There are some in town who can remember when there was a fishing industry, when fish caught locally was still sold, but not what the industry was like at its peak, when it supported and sustained many Niagara families.

There are some in town who can remember when there was a fishing industry, when fish caught locally was still sold, but not what the industry was like at its peak, when it supported and sustained many Niagara families.

Terry Boulton has some memories of his father and others going out daily in boats, bringing home an ever-diminishing quantity of fish, until there were simply no more. His second book to feature waterfront activity, Destroyed — Commercial Fishing in Niagara, has recently been released, and chronicles the rise and fall of that industry. It incorporates his limited memories of his early years, as a child, and recent conversations with others with similar recollections, but it is much more based on a decade of extensive research.

Boulton, born in 1943, is a retired high school English teacher, and a great source of stories of all kinds regarding earlier days in NOTL, especially of the waterfront.

During his research of the fishing industry, which was also an opportunity to learn more about his own family history, he came across many reports of smuggling in the area and how NOTL became embroiled in the American prohibition. His attention was briefly diverted, and in 2021, he published  Smuggling on the Lower Niagara River, 1920 to 1933. 

And then he returned to his research, “day after day after day,” a gruelling experience of searching through microfiche, mostly at the St.
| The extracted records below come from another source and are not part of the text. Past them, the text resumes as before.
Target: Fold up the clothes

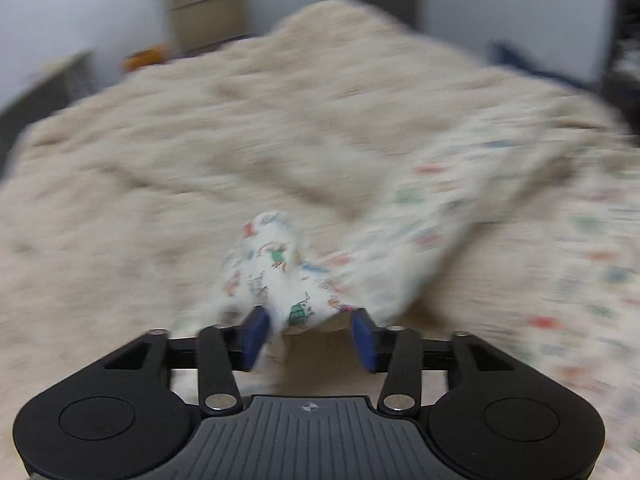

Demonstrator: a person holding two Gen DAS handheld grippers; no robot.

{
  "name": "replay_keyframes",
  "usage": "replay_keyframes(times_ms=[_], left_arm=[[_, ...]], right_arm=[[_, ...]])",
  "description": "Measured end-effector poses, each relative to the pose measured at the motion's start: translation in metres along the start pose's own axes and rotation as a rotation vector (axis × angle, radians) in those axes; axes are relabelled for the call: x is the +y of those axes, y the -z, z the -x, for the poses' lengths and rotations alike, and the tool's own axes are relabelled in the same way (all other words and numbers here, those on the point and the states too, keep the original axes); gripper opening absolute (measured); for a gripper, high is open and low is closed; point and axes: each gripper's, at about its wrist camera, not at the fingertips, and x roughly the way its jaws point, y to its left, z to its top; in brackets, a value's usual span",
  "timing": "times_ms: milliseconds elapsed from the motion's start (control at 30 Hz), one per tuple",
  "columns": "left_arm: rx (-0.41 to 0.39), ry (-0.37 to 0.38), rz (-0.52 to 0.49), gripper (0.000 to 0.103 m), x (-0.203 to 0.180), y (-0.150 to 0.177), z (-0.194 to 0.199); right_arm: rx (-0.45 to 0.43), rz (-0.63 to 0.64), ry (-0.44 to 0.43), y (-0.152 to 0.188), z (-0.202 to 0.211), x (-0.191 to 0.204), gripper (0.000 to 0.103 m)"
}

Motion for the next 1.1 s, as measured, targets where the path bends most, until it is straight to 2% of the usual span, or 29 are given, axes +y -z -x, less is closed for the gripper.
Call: replay_keyframes(times_ms=[33, 67, 133, 233, 300, 333, 367, 433, 467, 500, 567, 667, 833, 900, 967, 1033, 1100], left_arm=[[-0.039, 0.068, 0.006, 0.05, -0.001, 0.0, 0.007], [-0.066, 0.091, 0.021, 0.052, -0.002, 0.0, 0.011], [-0.202, 0.182, 0.115, 0.06, 0.005, -0.008, 0.022], [-0.309, 0.214, 0.238, 0.064, 0.009, -0.025, 0.017], [-0.303, 0.197, 0.257, 0.064, 0.005, -0.042, 0.0], [-0.288, 0.197, 0.249, 0.063, 0.0, -0.05, -0.011], [-0.27, 0.199, 0.235, 0.063, -0.007, -0.058, -0.023], [-0.226, 0.203, 0.168, 0.063, -0.028, -0.077, -0.054], [-0.216, 0.202, 0.149, 0.057, -0.033, -0.082, -0.063], [-0.196, 0.202, 0.121, 0.048, -0.043, -0.089, -0.077], [-0.137, 0.213, 0.062, 0.0, -0.056, -0.102, -0.108], [-0.128, 0.178, -0.006, 0.0, -0.064, -0.111, -0.116], [-0.258, 0.125, 0.005, 0.0, -0.056, -0.149, -0.095], [-0.216, 0.223, 0.02, 0.0, -0.055, -0.16, -0.092], [-0.17, 0.226, -0.014, 0.031, -0.063, -0.164, -0.094], [-0.132, 0.239, -0.108, 0.036, -0.078, -0.159, -0.105], [-0.12, 0.277, -0.121, 0.037, -0.083, -0.153, -0.113]], right_arm=[[0.001, -0.016, 0.004, 0.0, -0.002, -0.01, 0.065], [0.009, -0.03, 0.006, 0.003, -0.005, -0.018, 0.065], [0.043, -0.068, 0.0, 0.01, -0.024, -0.039, 0.065], [0.079, -0.154, -0.035, 0.021, -0.051, -0.063, 0.065], [0.101, -0.255, -0.116, 0.032, -0.066, -0.076, 0.064], [0.111, -0.312, -0.167, 0.038, -0.072, -0.082, 0.06], [0.121, -0.369, -0.219, 0.045, -0.078, -0.088, 0.043], [0.136, -0.466, -0.308, 0.055, -0.088, -0.098, 0.023], [0.127, -0.462, -0.313, 0.055, -0.087, -0.097, 0.017], [0.11, -0.446, -0.317, 0.053, -0.085, -0.095, 0.016], [0.075, -0.413, -0.325, 0.046, -0.079, -0.091, 0.015], [0.006, -0.356, -0.309, 0.027, -0.061, -0.083, 0.013], [-0.119, -0.259, -0.282, -0.002, -0.032, -0.069, 0.012], [-0.146, -0.203, -0.257, -0.011, -0.023, -0.061, 0.012], [-0.148, -0.166, -0.231, -0.015, -0.02, -0.057, 0.012], [-0.134, -0.154, -0.213, -0.011, -0.019, -0.058, 0.013], [-0.119, -0.161, -0.209, -0.006, -0.019, -0.061, 0.013]])
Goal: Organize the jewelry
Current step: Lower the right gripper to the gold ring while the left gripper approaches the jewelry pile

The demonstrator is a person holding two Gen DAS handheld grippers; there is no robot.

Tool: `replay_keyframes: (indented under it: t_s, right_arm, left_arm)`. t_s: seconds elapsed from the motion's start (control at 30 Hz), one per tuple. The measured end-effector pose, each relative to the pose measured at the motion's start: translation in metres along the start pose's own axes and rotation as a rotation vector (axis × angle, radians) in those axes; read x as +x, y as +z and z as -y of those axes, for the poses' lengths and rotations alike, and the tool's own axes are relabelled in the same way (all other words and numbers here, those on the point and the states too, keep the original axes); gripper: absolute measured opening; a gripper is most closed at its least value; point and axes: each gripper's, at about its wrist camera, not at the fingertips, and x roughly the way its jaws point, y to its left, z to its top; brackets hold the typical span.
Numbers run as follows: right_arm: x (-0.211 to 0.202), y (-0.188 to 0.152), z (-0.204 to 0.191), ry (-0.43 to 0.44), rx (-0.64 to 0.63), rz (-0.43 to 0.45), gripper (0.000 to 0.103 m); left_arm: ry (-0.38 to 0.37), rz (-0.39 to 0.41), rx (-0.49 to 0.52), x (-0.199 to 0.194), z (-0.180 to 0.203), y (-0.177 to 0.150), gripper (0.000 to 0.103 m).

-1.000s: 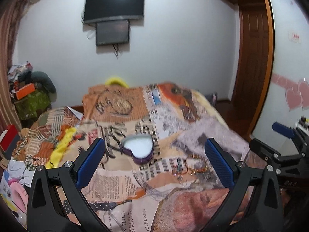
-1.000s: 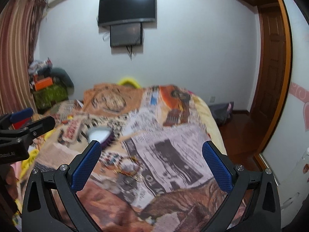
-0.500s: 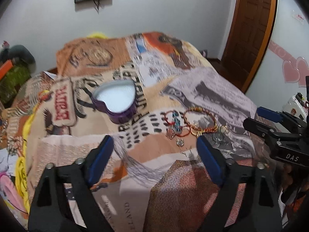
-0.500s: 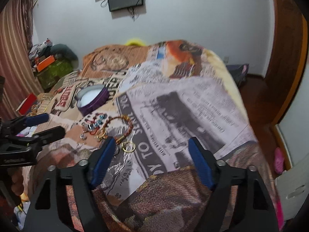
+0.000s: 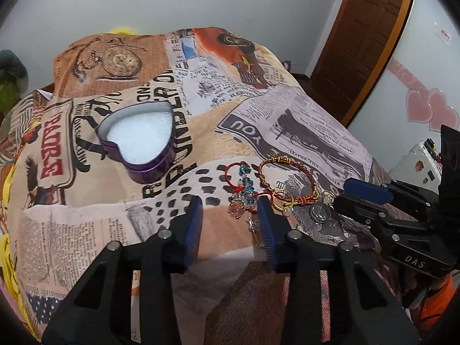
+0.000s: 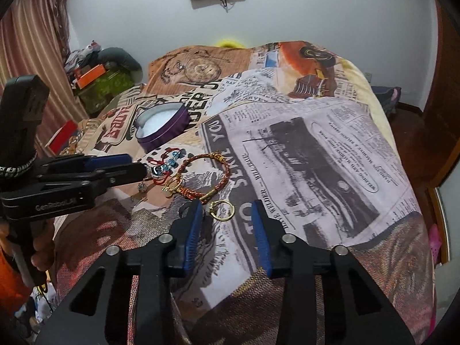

Catharines library, for information about the ebb and flow of commercial fishing in Niagara, how it came to an end, and why, he concludes, it will never be revived.

He calls it a labour of love, undertaken because if he hadn’t written about it, that important part of local history would have been lost.

He relies heavily on the writings of Elizabeth Ascher, best known locally for her work helping the Polish soldiers who suffered from influenza while in Niagara training for the First World War. Ascher was also a “Niagara-
on-the-Lake correspondent” for the St. Catharines Standard for 37 years, described in her obituary as one of the best they had.

Boulton also read the columns of Joe Masters, author of Niagara Reminiscences, which were published in the Niagara Advance, then an independent local newspaper that was first published in 1919. Masters was Ascher’s younger brother.

However, Boulton discovered, as he thought he was finished his research, that John W. Kerr, the Ontario fishing industry overseer from 1864 to 1888, had kept a daily journal of his work. Boulton went back to Kerr’s writings to add to and clarify some of the points he had made in his own book.

As part of his preface, Boulton explains the spelling of his family name, which is also reflected in the name of the waterfront his family owned, Boulton’s Beach.

Two brothers named Bolton, he explains, Charles and John (Jack), worked together in the mid to late 1800s, and were business partners. When John’s wife died and he remarried, the partnership was dissolved, although the brothers  continued to work together. John assumed the Boulton spelling in 1879 to differentiate their businesses, and from then on was referred to by that spelling.

Boulton writes of those who had first-hand knowledge of the early days of the local fishing industry, up to the 1850s and beyond, describing the quantities of fish, including salmon, trout, whitefish and herring, as surprising, and apparently  inexhaustible — whitefish so much so they were destroyed in great numbers, considered a nuisance.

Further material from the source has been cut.